‘Hands off, Mr Bartlett’
LOCAL environmentalists are urging caution over the Government’s plans to develop the Manatee Bay area into an exclusive tourism product, warning that such a move would likely prove disastrous to both wildlife and potential investors.
“The Manatee Bay area contains the least disturbed and most valuable coastal habitat remaining on the island,” said zoologist Dr Byron Wilson.
“The area’s most famous ‘resident’, the Jamaican iguana, is one of the world’s rarest lizards, and its population is restricted to the dry limestone forest that borders Manatee Bay,” added Wilson.
Earlier this month, Tourism Minister Edmund Bartlett told the Observer that the Government was examining the possibility of developing the prime waterfront property, which extends beyond Hellshire, and that he had even taken potential investors to look at the area.
“Manatee Bay has tremendous potential for tourism development and one which could be developed into a new frontier,” Bartlett said then.
He added at the time that Portmore in general had great potential for tourism development, noting that, among other things, it would be a good catchment for tourist workers.
But local environmentalists say it’s a bad idea to disturb the area which is also a spawning bay for the southern stingray and home to the crocodiles. It is also in that area that the bluetailed galliwasp was rediscovered in 1997, “not having been recorded since the late 1930s”.
“Survey efforts at the time also revealed the presence of the critically endangered cave frog, and one the island’s three endemic dwarf boa species. Hellshire also supports one of the island’s healthiest
populations of the Jamaican hutia (coney) — the island’s only native land mammal. And the list goes on,” the zoologist added.
“Together with a suite of endemic birds, invertebrates, and plants, and the most intact dry forest on the island, Hellshire is a treasure trove of Jamaica’s natural heritage, and is clearly the most important remaining natural coastal habitat left on the island. Sea turtles nest in Manatee Bay as well, which renders the area critically important for these endangered creatures — in large part because most of their historical nesting beaches have already been destroyed by tourism development,” he added.
But not only is it an invaluable habitat for certain critical species, the environmentalists insist that the area is completely unsuitable for tourism.

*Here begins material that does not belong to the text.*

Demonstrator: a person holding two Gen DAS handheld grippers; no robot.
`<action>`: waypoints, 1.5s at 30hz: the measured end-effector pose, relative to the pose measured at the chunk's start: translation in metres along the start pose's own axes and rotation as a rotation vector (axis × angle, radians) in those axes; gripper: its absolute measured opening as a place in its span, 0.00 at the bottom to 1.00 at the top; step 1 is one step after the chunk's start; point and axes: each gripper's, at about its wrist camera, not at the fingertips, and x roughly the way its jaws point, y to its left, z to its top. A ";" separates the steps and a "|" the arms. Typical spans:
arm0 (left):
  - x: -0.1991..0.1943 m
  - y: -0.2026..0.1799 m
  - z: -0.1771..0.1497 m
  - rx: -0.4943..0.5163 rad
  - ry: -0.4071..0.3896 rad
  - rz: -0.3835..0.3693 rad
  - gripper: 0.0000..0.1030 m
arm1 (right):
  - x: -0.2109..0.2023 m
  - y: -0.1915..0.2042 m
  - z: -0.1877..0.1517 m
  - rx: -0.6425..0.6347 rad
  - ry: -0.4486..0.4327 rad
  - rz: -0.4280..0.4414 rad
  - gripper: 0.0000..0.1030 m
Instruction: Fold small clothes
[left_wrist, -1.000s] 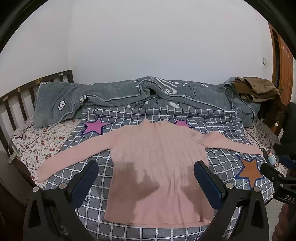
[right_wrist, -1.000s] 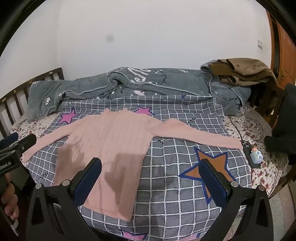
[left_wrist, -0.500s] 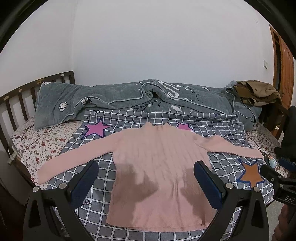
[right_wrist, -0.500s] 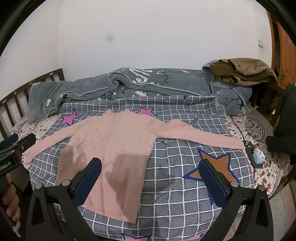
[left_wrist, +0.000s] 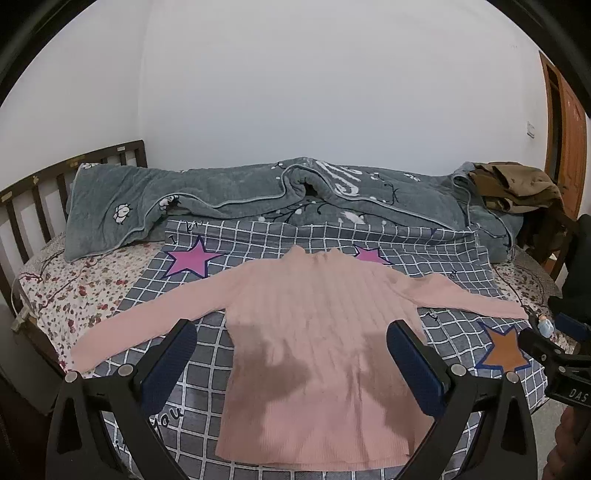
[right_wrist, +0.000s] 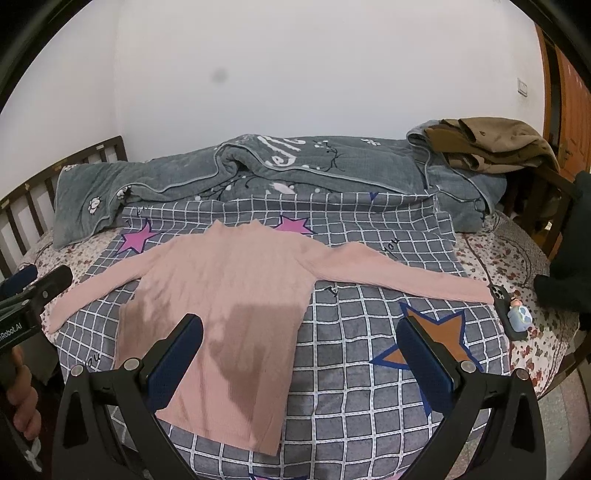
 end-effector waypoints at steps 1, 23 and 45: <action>0.000 0.000 0.000 0.000 0.001 0.001 1.00 | 0.001 0.001 0.000 0.003 0.001 0.004 1.00; -0.008 -0.006 0.003 0.019 -0.021 0.005 1.00 | -0.005 -0.003 0.002 -0.005 -0.007 0.000 1.00; 0.010 -0.006 0.007 0.009 -0.003 0.012 1.00 | 0.004 -0.008 0.010 0.011 -0.044 -0.021 1.00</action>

“The Manatee Bay area is in fact a horrible location for tourism development. This was the conclusion reached by a joint UWI-Institute of Jamaica study commissioned in 1970; more recent research has served to underscore this assessment,” Wilson said, who has done extensive research in the area.
“For starters, the water in Manatee Bay is extremely turbid; it’s usually not possible to see one’s feet while standing in only a foot of water. That is not the sort of clear blue Caribbean sea that tourists want to swim in,” he added.
“The combination of turbid water and plentiful but “invisible” stingrays renders the area decidedly unfriendly when it comes to water sports. I know because I was stung by a stingray at Manatee Bay several years ago, and at least four other UWI researchers have recently suffered the same fate,” the zoologist said further.
And Wilson is not alone in his opposition to the development of the area in the interest of tourism. President of Northern Jamaica Conservation Association (NJCA) Wendy Lee is also against any development there.
“It is so unsuitable (for tourism development). Everything creepy and crawly lives down there. It is a wilderness and it should remain a wilderness. It would be really a shame, totally a disaster, to try to do something to it. It is not some clear water, sandy bottom,” she told
Environment Watch.
“Are we gonna have no wilderness left in this country, nothing wild anymore? Are we going to allow hotels on every piece of coastline? We have to say enough is enough. Not only is it (Manatee Bay) extra special for endemic wildlife, it is totally unsuitable for hotel development,” the NJCA boss added.
Diana McCaulay, executive director of the Jamaica Environment Trust (JET), was in full agreement.
“I hope they are not seriously considering putting a hotel there. It would be a disaster. They really should try to learn the lesson from the north coast,” she said, while echoing the red flags raised by Wilson.
“Essentially, it (Manatee Bay) has important natural resources and there are some very practical things like the turbidity of the water and the existence of stingrays, (which) don’t go well with tourists, (that should prevent any development there),” noted McCaulay.
She added that there was also the concern that Jamaica has “absolutely no track record in building of appropriate scale with developments like that”.
“Where in Jamaica is going to be left a protected areas or a national park for people to enjoy? Is the entire Jamaican coastline going to be ringed with hotels that you have to pay to get into?” she asked.